Compared to Japan’s Nippon Professional Baseball league — where the 25-year-old right-hander was a three-time MVP — the major leagues feature a different ball, a more rigorous schedule for starting pitchers, and hitting talent unmatched anywhere else in the world.

Still, after signing the largest guaranteed contract in MLB history this winter, neither Yamamoto nor the Dodgers could have imagined such a troubling opening act.

Yamamoto’s first pitch, a center-cut 96.6 mph fastball, was smoked by Xander Bogaerts for a leadoff single. His next batter, Fernando Tatis Jr., was struck by a wild splitter.

With still no outs recorded, Jake Cronenworth smacked a two-run triple to the right-field corner, prompting an early mound visit from pitching coach Mark Prior.

From there, Yamamoto appeared to lose his command — and his confidence — in a 43-pitch frame that slowly spiraled out of control.

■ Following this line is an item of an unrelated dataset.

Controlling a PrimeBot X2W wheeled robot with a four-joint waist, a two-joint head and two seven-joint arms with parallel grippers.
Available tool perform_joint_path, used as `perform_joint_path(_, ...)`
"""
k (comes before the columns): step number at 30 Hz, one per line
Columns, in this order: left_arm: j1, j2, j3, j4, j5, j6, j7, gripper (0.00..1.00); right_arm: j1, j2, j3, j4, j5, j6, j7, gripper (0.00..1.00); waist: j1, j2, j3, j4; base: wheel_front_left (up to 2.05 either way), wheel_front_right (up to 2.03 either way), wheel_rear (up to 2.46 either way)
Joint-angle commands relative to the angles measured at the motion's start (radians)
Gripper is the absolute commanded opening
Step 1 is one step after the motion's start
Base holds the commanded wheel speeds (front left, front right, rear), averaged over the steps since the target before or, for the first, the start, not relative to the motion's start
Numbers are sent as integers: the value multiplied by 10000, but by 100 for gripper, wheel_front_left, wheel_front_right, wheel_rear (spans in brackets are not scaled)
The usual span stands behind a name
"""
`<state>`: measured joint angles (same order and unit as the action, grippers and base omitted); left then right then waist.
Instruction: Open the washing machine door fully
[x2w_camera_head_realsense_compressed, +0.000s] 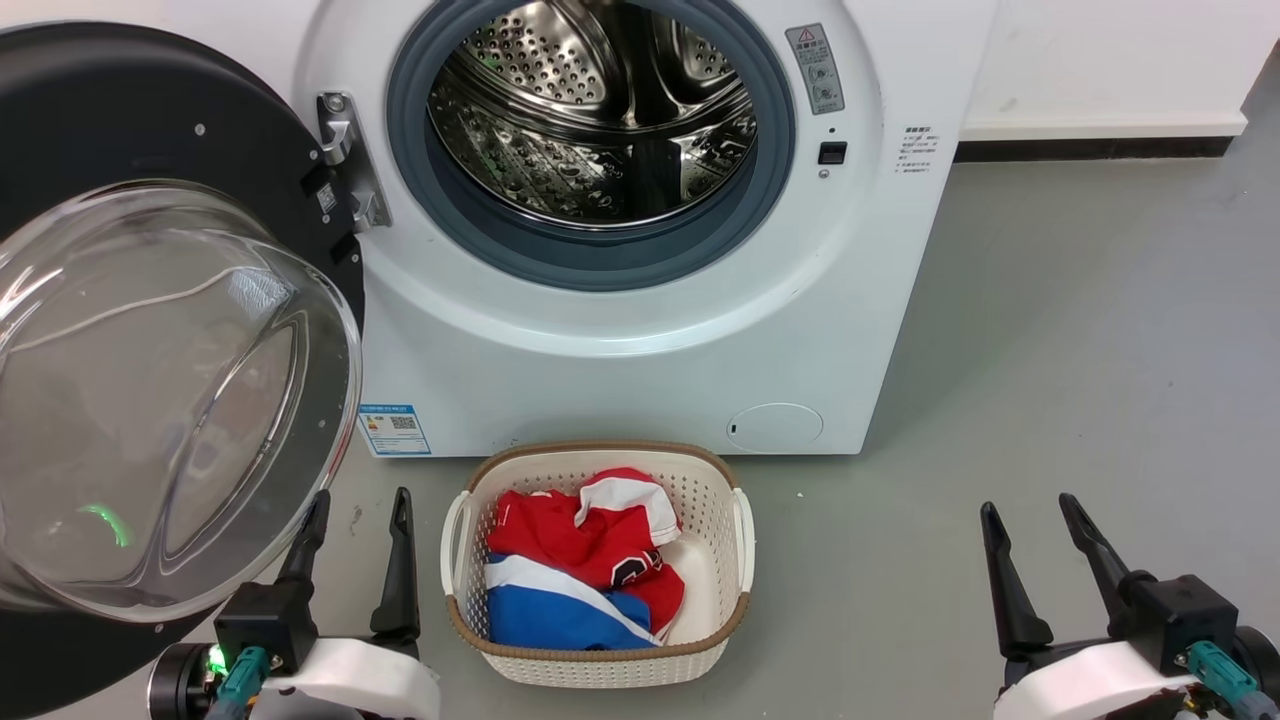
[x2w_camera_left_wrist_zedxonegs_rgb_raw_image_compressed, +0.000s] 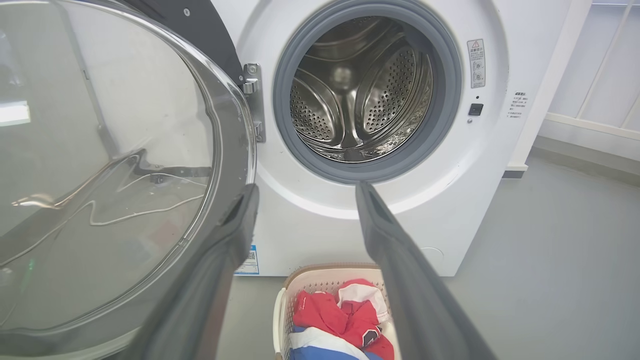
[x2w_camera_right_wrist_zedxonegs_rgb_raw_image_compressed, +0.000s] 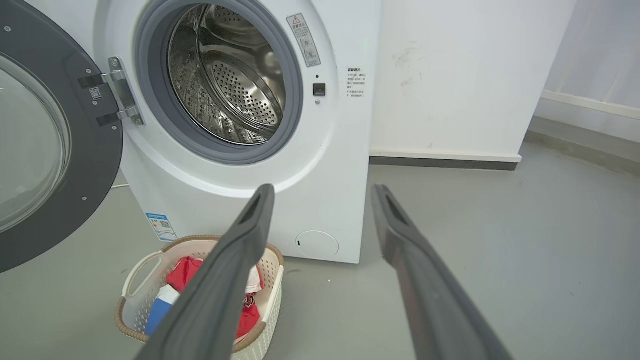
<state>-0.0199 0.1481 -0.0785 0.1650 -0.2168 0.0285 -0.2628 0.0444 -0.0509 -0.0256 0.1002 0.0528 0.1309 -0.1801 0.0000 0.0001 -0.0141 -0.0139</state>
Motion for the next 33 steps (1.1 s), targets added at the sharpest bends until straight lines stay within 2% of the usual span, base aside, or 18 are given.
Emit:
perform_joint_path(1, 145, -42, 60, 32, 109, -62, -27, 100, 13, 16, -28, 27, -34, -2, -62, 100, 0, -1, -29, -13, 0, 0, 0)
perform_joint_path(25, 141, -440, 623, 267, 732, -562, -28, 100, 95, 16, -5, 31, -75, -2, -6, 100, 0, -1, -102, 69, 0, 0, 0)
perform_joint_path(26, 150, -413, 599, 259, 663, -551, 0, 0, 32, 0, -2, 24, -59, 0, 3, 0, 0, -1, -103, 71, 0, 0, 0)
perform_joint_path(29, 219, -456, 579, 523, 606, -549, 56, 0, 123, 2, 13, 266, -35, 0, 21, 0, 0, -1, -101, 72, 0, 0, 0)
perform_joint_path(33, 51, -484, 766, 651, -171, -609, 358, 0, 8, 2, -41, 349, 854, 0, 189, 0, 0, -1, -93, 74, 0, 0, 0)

Ha-Seong Kim hit a sacrifice fly to drive in a third run. Luis Campusano and Tyler Wade made it 5-0 after an RBI double and single, respectively. And by the time Yamamoto struck out Jackson Merrill to finally retire the side, Roberts had decided to turn to his bullpen.

“I wasn’t able to execute a pitch from the stretch,” Yamamoto said through his interpreter, Yoshihiro Sonoda. “I feel regret that I just couldn’t keep the team in the game from the get-go. So I do feel a responsibility for it.”

In Roberts’ postgame news conference, the manager tried not to overreact to his new pitcher’s growing list of early-season issues — which have included inconsistent command (Yamamoto threw 20 balls to just 23 strikes) and pitch-tipping tendencies that have already triggered a slight change in his delivery.

“He just didn’t have the command,” Roberts said. “It’s not about the stuff. When you’re a command guy — which he’s been his entire career, his life — and you misfire and get behind in counts and hit batters, that’s just not who he is. So we just gotta get back to refining the delivery, tightening up the command.”

Roberts was unsure how much the nerves of making his MLB debut influenced Yamamoto’s command.

But, Roberts insisted, “You know he’ll bounce back from this … I know he’s not running from it.”

Time will tell if such optimism comes to fruition.

Despite the early 5-0 hole, which grew to 9-2 after a four-run Padres rally in the third inning, the Dodgers made several attempts to claw their way back.

Betts punctuated a four-spot in the bottom half of the third with a double off the wall in left, then added a two-run home run with a fifth-inning blast to left.

A booted grounder by Bogaerts that was ruled a hit in the eighth plated a couple more runs, trimming the Padres’ lead to 12-11.

And before Manny Machado iced the game with a three-run homer off the scoreboard in the ninth, Ohtani made his last trip to the plate with the potential tying run in scoring position.

On the first pitch of that at-bat, however, the slugger rolled over a center-cut sinker from Padres closer Robert Suarez.

On their final day in South Korea, the stormy clouds above the Dodgers seemed impossible to lift.